**ACTION ITEM**
A verbatim copy of the listing is the expected output.

**INPUT RECORDS**

_ _ _ _ _ _ _

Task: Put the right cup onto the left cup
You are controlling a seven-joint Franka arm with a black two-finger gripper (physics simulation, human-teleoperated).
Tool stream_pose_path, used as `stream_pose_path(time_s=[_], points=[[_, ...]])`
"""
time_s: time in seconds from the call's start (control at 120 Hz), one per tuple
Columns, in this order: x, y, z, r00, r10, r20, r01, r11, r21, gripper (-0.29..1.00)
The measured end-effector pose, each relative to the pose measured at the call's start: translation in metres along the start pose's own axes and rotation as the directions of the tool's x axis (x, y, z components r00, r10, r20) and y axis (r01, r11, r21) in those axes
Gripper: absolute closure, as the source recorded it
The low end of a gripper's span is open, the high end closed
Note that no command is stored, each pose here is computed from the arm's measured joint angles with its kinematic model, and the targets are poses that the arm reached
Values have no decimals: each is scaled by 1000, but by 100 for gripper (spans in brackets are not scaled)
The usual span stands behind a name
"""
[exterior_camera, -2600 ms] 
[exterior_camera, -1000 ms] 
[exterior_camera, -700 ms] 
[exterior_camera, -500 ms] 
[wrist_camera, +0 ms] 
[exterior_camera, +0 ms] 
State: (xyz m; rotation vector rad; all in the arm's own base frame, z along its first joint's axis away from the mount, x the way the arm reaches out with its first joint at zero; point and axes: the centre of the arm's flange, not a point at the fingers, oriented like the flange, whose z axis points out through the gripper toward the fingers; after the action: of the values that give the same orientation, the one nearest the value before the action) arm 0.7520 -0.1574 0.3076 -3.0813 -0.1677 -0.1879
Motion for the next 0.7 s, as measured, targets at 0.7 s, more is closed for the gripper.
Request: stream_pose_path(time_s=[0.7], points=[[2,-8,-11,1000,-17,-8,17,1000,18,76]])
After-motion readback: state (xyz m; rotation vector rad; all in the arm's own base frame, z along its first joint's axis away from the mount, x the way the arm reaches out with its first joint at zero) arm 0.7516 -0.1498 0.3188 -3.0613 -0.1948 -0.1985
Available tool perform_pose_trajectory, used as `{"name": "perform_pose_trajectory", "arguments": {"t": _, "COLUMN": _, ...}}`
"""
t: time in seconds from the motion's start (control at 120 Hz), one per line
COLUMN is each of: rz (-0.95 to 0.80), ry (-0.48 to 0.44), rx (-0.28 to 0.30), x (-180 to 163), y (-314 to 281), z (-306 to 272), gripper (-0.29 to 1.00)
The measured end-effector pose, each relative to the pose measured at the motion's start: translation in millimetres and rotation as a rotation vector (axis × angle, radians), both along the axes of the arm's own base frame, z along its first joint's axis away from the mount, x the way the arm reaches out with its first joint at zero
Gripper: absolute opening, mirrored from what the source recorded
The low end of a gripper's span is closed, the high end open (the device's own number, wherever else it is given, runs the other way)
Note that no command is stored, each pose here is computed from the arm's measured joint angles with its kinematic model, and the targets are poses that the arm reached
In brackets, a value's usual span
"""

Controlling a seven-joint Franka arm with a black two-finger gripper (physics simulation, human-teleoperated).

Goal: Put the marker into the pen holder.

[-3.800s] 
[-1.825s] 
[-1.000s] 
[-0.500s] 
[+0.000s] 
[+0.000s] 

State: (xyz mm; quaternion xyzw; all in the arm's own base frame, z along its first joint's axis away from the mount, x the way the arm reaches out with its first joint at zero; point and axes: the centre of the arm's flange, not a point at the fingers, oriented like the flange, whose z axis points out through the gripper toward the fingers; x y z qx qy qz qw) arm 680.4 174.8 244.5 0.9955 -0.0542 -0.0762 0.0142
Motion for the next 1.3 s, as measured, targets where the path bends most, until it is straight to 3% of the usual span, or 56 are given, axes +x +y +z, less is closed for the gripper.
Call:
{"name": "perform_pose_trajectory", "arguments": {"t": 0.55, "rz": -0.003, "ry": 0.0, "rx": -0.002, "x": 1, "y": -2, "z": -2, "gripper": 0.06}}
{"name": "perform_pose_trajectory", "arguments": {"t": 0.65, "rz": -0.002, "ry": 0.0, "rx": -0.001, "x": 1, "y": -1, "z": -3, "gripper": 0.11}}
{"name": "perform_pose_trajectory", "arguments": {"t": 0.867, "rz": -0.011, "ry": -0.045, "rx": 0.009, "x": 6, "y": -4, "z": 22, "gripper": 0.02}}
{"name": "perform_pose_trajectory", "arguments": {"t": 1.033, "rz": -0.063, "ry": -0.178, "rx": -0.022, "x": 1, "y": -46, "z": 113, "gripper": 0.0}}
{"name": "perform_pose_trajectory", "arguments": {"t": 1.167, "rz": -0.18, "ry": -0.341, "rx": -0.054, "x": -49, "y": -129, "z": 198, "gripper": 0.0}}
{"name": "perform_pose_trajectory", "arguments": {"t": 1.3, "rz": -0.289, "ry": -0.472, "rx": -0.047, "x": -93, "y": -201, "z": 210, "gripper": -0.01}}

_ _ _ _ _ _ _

**ANSWER SECTION**
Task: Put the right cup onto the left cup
You are controlling a seven-joint Franka arm with a black two-finger gripper (physics simulation, human-teleoperated).
Tool stream_pose_path, used as `stream_pose_path(time_s=[_], points=[[_, ...]])`
"""
time_s: time in seconds from the call's start (control at 120 Hz), one per tuple
Columns, in this order: x, y, z, r00, r10, r20, r01, r11, r21, gripper (-0.29..1.00)
The measured end-effector pose, each relative to the pose measured at the call's start: translation in metres along the start pose's own axes and rotation as the directions of the tool's x axis (x, y, z components r00, r10, r20) and y axis (r01, r11, r21) in those axes
Gripper: absolute closure, as the source recorded it
The low end of a gripper's span is open, the high end closed
Note that no command is stored, each pose here is computed from the arm's measured joint angles with its kinematic model, and the targets are poses that the arm reached
Values have no decimals: each is scaled by 1000, but by 100 for gripper (spans in brackets are not scaled)
The usual span stands behind a name
"""
[exterior_camera, -2600 ms] 
[exterior_camera, -1000 ms] 
[exterior_camera, -700 ms] 
[exterior_camera, -500 ms] 
[wrist_camera, +0 ms] 
[exterior_camera, +0 ms] 
State: (xyz m; rotation vector rad; all in the arm's own base frame, z along its first joint's axis away from the mount, x the way the arm reaches out with its first joint at zero; point and axes: the centre of the arm's flange, not a point at the fingers, oriented like the flange, whose z axis points out through the gripper toward the fingers; after the action: of the values that give the same orientation, the one nearest the value before the action) arm 0.7520 -0.1574 0.3076 -3.0813 -0.1677 -0.1879
Motion for the next 0.7 s, as measured, targets at 0.7 s, more is closed for the gripper.
Request: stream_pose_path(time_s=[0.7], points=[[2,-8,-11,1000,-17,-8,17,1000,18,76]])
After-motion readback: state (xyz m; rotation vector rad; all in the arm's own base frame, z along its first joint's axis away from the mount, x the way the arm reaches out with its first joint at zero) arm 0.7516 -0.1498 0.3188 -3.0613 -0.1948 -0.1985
Available tool perform_pose_trajectory, used as `{"name": "perform_pose_trajectory", "arguments": {"t": _, "COLUMN": _, ...}}`
"""
t: time in seconds from the motion's start (control at 120 Hz), one per line
COLUMN is each of: rz (-0.95 to 0.80), ry (-0.48 to 0.44), rx (-0.28 to 0.30), x (-180 to 163), y (-314 to 281), z (-306 to 272), gripper (-0.29 to 1.00)
The measured end-effector pose, each relative to the pose measured at the motion's start: translation in millimetres and rotation as a rotation vector (axis × angle, radians), both along the axes of the arm's own base frame, z along its first joint's axis away from the mount, x the way the arm reaches out with its first joint at zero
Gripper: absolute opening, mirrored from what the source recorded
The low end of a gripper's span is closed, the high end open (the device's own number, wherever else it is given, runs the other way)
Note that no command is stored, each pose here is computed from the arm's measured joint angles with its kinematic model, and the targets are poses that the arm reached
In brackets, a value's usual span
"""

Controlling a seven-joint Franka arm with a black two-finger gripper (physics simulation, human-teleoperated).

Goal: Put the marker into the pen holder.

[-3.800s] 
[-1.825s] 
[-1.000s] 
[-0.500s] 
[+0.000s] 
[+0.000s] 

State: (xyz mm; quaternion xyzw; all in the arm's own base frame, z along its first joint's axis away from the mount, x the way the arm reaches out with its first joint at zero; point and axes: the centre of the arm's flange, not a point at the fingers, oriented like the flange, whose z axis points out through the gripper toward the fingers; x y z qx qy qz qw) arm 680.4 174.8 244.5 0.9955 -0.0542 -0.0762 0.0142
Motion for the next 1.3 s, as measured, targets where the path bends most, until it is straight to 3% of the usual span, or 56 are given, axes +x +y +z, less is closed for the gripper.
Call:
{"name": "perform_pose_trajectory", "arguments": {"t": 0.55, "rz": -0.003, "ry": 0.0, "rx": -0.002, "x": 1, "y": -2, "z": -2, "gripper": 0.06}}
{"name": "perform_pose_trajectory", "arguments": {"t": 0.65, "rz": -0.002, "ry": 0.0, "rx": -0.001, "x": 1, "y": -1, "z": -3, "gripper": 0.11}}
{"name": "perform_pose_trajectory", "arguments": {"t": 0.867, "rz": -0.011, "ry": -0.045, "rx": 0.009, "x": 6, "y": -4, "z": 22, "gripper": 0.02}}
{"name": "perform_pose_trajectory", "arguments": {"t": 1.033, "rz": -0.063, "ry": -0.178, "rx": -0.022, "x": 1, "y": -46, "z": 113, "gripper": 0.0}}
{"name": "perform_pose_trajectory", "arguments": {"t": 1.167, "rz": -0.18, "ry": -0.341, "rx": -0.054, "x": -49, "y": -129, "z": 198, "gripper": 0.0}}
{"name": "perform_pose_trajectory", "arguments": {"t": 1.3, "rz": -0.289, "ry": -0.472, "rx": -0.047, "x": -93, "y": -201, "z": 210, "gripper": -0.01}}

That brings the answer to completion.